Tuesday, June 21, 2005

Wasteland

from The Huffington Post:

Which brings me back to this weekend. If you were to get your news only from television, you’d think the top issue facing our country right now is an 18-year-old girl named Natalee who went missing in Aruba. Every time one of these stories comes up, like, say, Michael Jackson, when it’s finally over I think, what a relief, now we can get back to real news. But we never do. When one of these big league nonstories ends, they just call up a new one from the minors... and off they go with another round of breathless reporting. Anything to not have to actually report actual news.

Here are the number of news segments that mention these stories: (from a search of the main news networks’ transcripts from May 1-June 20).

ABC News: "Downing Street Memo": 0 segments; "Natalee Holloway": 42 segments; "Michael Jackson": 121 segments.

CBS News: "Downing Street Memo": 0 segments; "Natalee Holloway": 70 segments; "Michael Jackson": 235 segments.
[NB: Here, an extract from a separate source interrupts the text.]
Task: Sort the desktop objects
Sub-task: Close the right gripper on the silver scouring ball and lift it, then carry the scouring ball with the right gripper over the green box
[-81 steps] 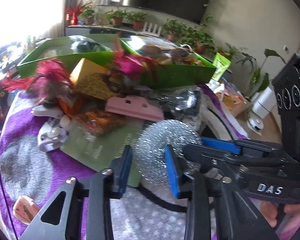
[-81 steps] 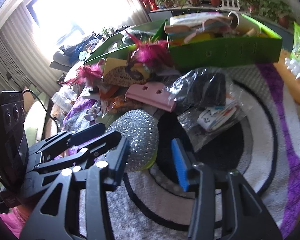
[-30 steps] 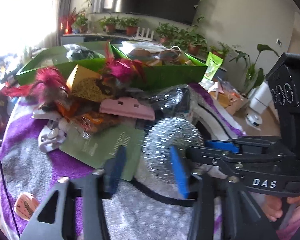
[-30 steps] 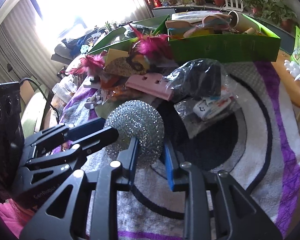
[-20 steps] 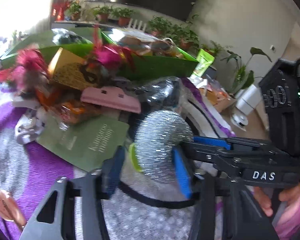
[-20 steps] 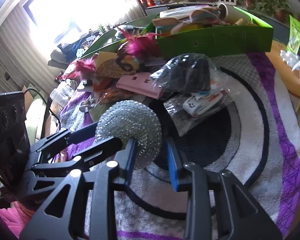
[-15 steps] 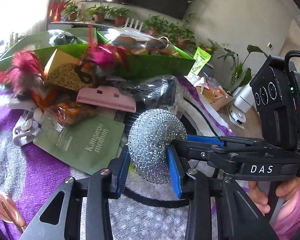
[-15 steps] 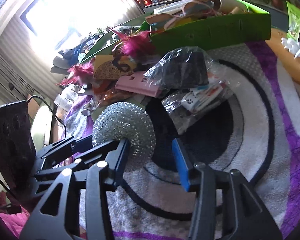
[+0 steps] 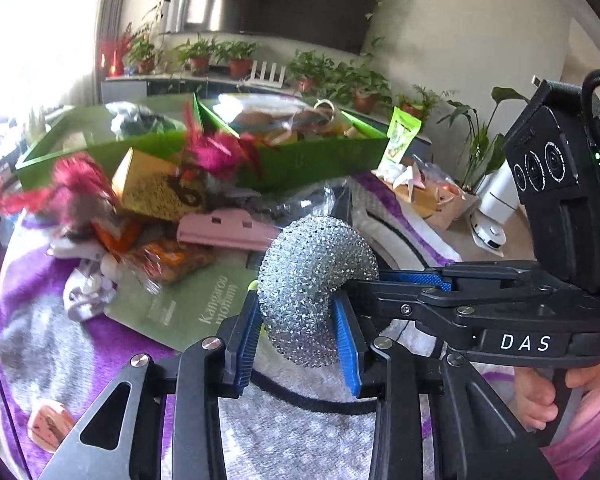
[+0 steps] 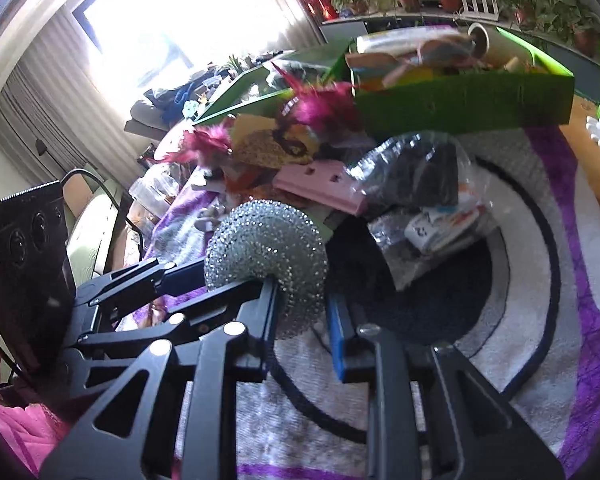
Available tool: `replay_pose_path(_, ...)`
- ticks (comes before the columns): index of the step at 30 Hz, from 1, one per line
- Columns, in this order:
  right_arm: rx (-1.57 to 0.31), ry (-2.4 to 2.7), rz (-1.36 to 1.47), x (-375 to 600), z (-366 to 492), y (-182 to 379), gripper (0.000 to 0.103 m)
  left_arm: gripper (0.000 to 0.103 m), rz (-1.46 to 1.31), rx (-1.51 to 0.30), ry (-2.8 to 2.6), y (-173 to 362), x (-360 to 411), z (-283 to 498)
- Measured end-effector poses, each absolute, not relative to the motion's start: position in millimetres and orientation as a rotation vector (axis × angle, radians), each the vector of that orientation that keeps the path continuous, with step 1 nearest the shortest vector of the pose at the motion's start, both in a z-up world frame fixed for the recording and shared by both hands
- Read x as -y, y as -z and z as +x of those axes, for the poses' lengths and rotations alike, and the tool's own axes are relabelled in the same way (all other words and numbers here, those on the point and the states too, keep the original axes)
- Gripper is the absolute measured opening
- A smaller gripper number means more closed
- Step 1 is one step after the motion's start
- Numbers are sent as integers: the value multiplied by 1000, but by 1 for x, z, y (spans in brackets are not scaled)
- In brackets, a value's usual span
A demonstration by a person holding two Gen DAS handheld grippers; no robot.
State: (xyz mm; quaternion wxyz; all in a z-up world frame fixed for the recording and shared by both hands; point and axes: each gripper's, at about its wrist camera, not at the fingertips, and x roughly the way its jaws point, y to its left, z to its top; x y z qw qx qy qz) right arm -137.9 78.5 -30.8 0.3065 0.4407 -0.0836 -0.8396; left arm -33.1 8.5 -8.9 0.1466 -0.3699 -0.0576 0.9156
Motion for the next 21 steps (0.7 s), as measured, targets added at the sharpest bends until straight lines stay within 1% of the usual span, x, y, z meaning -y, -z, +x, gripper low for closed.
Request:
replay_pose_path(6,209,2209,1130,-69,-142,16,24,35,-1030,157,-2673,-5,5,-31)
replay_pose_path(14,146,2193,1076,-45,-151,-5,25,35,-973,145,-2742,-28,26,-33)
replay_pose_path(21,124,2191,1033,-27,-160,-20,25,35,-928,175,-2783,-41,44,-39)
NBC News: "Downing Street Memo": 6 segments; "Natalee Holloway": 62 segments; "Michael Jackson": 109 segments.

CNN: "Downing Street Memo": 30 segments; "Natalee Holloway": 294 segments; "Michael Jackson": 633 segments.

Fox News: "Downing Street Memo": 10 segments; "Natalee Holloway": 148 segments; Michael Jackson": 286 segments.

MSNBC: "Downing Street Memo": 10 segments; "Natalee Holloway": 30 segments; "Michael Jackson": 106 segments.

How can network "news" executives sleep in the face of such absurdity -- absurdity of their making? We need to hammer these statistics and keep them front and center until these court jesters answer for their dereliction.